WHAT THE TASK ASKS.
Return the entries below exactly as written.

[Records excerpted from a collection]

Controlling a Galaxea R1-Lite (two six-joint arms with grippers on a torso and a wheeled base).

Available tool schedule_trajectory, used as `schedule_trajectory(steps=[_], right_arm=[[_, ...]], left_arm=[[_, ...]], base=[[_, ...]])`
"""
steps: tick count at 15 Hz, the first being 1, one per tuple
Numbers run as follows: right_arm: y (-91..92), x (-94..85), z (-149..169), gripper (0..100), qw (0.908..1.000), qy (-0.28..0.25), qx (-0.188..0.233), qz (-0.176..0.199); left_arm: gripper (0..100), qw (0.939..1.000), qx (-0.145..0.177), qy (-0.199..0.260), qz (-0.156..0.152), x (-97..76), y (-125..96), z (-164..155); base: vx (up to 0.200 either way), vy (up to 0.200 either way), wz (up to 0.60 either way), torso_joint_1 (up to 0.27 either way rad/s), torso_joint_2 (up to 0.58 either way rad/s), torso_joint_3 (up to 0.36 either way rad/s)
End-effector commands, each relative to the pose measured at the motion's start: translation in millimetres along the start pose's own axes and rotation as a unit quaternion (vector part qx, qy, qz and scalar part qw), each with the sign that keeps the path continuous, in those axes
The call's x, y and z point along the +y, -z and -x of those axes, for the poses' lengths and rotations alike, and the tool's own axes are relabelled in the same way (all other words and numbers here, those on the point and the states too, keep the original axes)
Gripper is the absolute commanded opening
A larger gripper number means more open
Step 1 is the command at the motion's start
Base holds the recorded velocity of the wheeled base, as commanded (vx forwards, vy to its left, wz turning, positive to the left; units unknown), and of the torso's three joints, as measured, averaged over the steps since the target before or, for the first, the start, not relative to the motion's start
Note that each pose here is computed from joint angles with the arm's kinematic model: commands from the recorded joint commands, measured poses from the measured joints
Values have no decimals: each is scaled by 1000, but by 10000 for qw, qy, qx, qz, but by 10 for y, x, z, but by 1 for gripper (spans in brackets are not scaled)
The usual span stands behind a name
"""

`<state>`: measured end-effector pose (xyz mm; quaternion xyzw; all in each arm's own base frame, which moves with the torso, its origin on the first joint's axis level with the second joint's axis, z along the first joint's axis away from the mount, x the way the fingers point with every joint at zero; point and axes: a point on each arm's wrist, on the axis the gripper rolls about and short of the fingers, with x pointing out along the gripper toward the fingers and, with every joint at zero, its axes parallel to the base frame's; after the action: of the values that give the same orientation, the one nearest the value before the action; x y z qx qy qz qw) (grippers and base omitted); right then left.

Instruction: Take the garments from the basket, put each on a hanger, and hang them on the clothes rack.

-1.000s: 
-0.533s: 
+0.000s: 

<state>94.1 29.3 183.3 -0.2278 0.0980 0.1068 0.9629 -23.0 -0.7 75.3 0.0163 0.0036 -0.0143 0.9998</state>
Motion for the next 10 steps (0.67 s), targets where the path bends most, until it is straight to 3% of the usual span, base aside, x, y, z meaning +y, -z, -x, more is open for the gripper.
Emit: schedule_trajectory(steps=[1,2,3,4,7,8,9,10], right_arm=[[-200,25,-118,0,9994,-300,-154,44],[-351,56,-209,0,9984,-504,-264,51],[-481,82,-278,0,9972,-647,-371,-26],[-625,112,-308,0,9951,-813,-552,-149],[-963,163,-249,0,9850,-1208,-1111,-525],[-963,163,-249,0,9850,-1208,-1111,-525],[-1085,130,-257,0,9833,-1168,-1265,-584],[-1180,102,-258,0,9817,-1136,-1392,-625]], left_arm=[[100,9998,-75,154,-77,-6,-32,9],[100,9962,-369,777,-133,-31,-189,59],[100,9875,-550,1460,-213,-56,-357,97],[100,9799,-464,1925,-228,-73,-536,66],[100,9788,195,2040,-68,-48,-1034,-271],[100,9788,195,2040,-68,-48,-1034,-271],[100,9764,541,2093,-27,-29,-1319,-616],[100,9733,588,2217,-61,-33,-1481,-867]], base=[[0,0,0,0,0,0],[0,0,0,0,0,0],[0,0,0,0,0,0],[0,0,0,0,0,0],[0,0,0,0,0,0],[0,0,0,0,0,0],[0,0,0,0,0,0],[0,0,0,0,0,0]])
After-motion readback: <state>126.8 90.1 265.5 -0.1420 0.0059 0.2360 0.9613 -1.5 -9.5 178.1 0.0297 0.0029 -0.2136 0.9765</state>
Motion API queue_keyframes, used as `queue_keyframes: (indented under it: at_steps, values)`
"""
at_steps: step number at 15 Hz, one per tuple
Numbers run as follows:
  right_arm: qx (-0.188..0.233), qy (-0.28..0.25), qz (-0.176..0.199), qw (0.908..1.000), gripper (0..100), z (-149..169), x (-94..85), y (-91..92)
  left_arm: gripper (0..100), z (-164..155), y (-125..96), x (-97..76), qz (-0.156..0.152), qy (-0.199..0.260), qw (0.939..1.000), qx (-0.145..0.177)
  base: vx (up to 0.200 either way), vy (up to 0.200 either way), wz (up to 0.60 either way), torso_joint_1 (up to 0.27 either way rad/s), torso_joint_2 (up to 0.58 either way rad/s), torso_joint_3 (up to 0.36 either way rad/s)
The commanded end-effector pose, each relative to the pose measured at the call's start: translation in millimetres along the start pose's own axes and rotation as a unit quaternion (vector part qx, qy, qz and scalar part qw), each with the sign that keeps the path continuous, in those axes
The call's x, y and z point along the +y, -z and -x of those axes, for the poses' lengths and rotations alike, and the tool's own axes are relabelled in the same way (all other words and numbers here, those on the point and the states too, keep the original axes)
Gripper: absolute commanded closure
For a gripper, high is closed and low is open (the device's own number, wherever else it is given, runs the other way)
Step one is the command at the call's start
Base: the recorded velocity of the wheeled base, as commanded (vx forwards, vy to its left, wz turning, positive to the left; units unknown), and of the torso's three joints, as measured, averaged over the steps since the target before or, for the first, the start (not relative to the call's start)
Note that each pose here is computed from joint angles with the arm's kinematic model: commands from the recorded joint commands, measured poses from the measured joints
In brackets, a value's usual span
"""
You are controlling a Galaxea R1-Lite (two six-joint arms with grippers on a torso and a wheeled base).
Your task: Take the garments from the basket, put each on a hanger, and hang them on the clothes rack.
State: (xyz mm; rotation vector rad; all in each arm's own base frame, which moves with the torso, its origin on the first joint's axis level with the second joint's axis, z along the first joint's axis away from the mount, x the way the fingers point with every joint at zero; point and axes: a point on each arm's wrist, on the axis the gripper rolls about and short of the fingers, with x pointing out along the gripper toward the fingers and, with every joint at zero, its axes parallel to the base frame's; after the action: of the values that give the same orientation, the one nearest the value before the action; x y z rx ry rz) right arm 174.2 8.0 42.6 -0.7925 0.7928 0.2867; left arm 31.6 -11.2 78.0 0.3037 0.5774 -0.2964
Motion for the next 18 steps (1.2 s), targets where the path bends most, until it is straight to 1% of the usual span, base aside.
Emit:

SOLUTION TO THIS EXERCISE.
Controlling a Galaxea R1-Lite (two six-joint arms with grippers on a torso and a wheeled base).

Available tool schedule_trajectory, used as `schedule_trajectory(steps=[_], right_arm=[[_, ...]], left_arm=[[_, ...]], base=[[_, ...]])`
"""
steps: tick count at 15 Hz, the first being 1, one per tuple
Numbers run as follows: right_arm: y (-91..92), x (-94..85), z (-149..169), gripper (0..100), qw (0.908..1.000), qy (-0.28..0.25), qx (-0.188..0.233), qz (-0.176..0.199); left_arm: gripper (0..100), qw (0.939..1.000), qx (-0.145..0.177), qy (-0.199..0.260), qz (-0.156..0.152), x (-97..76), y (-125..96), z (-164..155); base: vx (up to 0.200 either way), vy (up to 0.200 either way), wz (up to 0.60 either way), torso_joint_1 (up to 0.27 either way rad/s), torso_joint_2 (up to 0.58 either way rad/s), torso_joint_3 (up to 0.36 either way rad/s)
End-effector commands, each relative to the pose measured at the motion's start: translation in millimetres along the start pose's own axes and rotation as a unit quaternion (vector part qx, qy, qz and scalar part qw), each with the sign that keeps the path continuous, in those axes
The call's x, y and z point along the +y, -z and -x of those axes, for the poses' lengths and rotations alike, and the tool's own axes are relabelled in the same way (all other words and numbers here, those on the point and the states too, keep the original axes)
Gripper is the absolute commanded opening
A larger gripper number means more open
Step 1 is the command at the motion's start
Base holds the recorded velocity of the wheeled base, as commanded (vx forwards, vy to its left, wz turning, positive to the left; units unknown), and of the torso's three joints, as measured, averaged over the steps since the target before or, for the first, the start, not relative to the motion's start
Note that each pose here is computed from joint angles with the arm's kinematic model: commands from the recorded joint commands, measured poses from the measured joints
Values have no decimals: each is scaled by 1000, but by 10000 for qw, qy, qx, qz, but by 10 for y, x, z, but by 1 for gripper (spans in brackets are not scaled)
The usual span stands behind a name
"""

`<state>`: measured end-effector pose (xyz mm; quaternion xyzw; all in each arm's own base frame, which moves with the torso, its origin on the first joint's axis level with the second joint's axis, z along the first joint's axis away from the mount, x the way the fingers point with every joint at zero; point and axes: a point on each arm's wrist, on the axis the gripper rolls about and short of the fingers, with x pointing out along the gripper toward the fingers and, with every joint at zero, its axes parallel to the base frame's; after the action: of the values that give the same orientation, the one nearest the value before the action; x y z qx qy qz qw) (grippers and base omitted); right then left.

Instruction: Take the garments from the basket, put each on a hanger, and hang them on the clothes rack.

-1.000s: 
-0.533s: 
+0.000s: 

<state>94.1 29.3 183.3 -0.2278 0.0980 0.1068 0.9629 -23.0 -0.7 75.3 0.0163 0.0036 -0.0143 0.9998</state>
Motion for the next 10 steps (0.67 s), targets where the path bends most, until it is straight to 3% of the usual span, base aside, x, y, z meaning +y, -z, -x, more is open for the gripper.
Emit: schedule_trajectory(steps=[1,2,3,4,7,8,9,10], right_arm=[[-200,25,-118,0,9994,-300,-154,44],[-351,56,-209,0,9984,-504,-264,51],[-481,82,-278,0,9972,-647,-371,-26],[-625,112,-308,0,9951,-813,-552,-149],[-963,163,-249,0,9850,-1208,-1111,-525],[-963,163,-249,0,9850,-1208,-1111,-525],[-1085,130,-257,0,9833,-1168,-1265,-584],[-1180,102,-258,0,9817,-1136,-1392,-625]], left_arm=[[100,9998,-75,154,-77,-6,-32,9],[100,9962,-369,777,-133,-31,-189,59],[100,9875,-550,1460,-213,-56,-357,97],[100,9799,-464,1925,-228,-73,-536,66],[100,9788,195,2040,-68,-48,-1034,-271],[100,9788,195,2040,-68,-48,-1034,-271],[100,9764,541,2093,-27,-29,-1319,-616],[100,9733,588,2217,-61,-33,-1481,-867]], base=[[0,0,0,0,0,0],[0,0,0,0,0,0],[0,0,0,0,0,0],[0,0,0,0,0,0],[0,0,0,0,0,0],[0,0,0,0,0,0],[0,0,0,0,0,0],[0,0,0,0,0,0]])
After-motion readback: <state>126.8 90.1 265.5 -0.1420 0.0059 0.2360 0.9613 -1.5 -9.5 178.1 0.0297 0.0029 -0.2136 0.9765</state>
Motion API queue_keyframes, used as `queue_keyframes: (indented under it: at_steps, values)`
"""
at_steps: step number at 15 Hz, one per tuple
Numbers run as follows:
  right_arm: qx (-0.188..0.233), qy (-0.28..0.25), qz (-0.176..0.199), qw (0.908..1.000), gripper (0..100), z (-149..169), x (-94..85), y (-91..92)
  left_arm: gripper (0..100), z (-164..155), y (-125..96), x (-97..76), qz (-0.156..0.152), qy (-0.199..0.260), qw (0.939..1.000), qx (-0.145..0.177)
  base: vx (up to 0.200 either way), vy (up to 0.200 either way), wz (up to 0.60 either way), torso_joint_1 (up to 0.27 either way rad/s), torso_joint_2 (up to 0.58 either way rad/s), torso_joint_3 (up to 0.36 either way rad/s)
The commanded end-effector pose, each relative to the pose measured at the call's start: translation in millimetres along the start pose's own axes and rotation as a unit quaternion (vector part qx, qy, qz and scalar part qw), each with the sign that keeps the path continuous, in those axes
The call's x, y and z point along the +y, -z and -x of those axes, for the poses' lengths and rotations alike, and the tool's own axes are relabelled in the same way (all other words and numbers here, those on the point and the states too, keep the original axes)
Gripper: absolute commanded closure
For a gripper, high is closed and low is open (the device's own number, wherever else it is given, runs the other way)
Step one is the command at the call's start
Base: the recorded velocity of the wheeled base, as commanded (vx forwards, vy to its left, wz turning, positive to the left; units unknown), and of the torso's three joints, as measured, averaged over the steps since the target before or, for the first, the start (not relative to the call's start)
Note that each pose here is computed from joint angles with the arm's kinematic model: commands from the recorded joint commands, measured poses from the measured joints
In brackets, a value's usual span
"""
You are controlling a Galaxea R1-Lite (two six-joint arms with grippers on a torso and a wheeled base).
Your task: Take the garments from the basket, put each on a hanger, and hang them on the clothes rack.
State: (xyz mm; rotation vector rad; all in each arm's own base frame, which moves with the torso, its origin on the first joint's axis level with the second joint's axis, z along the first joint's axis away from the mount, x the way the fingers point with every joint at zero; point and axes: a point on each arm's wrist, on the axis the gripper rolls about and short of the fingers, with x pointing out along the gripper toward the fingers and, with every joint at zero, its axes parallel to the base frame's; after the action: of the values that give the same orientation, the one nearest the value before the action; x y z rx ry rz) right arm 174.2 8.0 42.6 -0.7925 0.7928 0.2867; left arm 31.6 -11.2 78.0 0.3037 0.5774 -0.2964
Motion for the next 18 steps (1.2 s), targets where the path bends most, until it is straight to 1% of the usual span, base aside.
Emit:

This completes the answer to the exercise.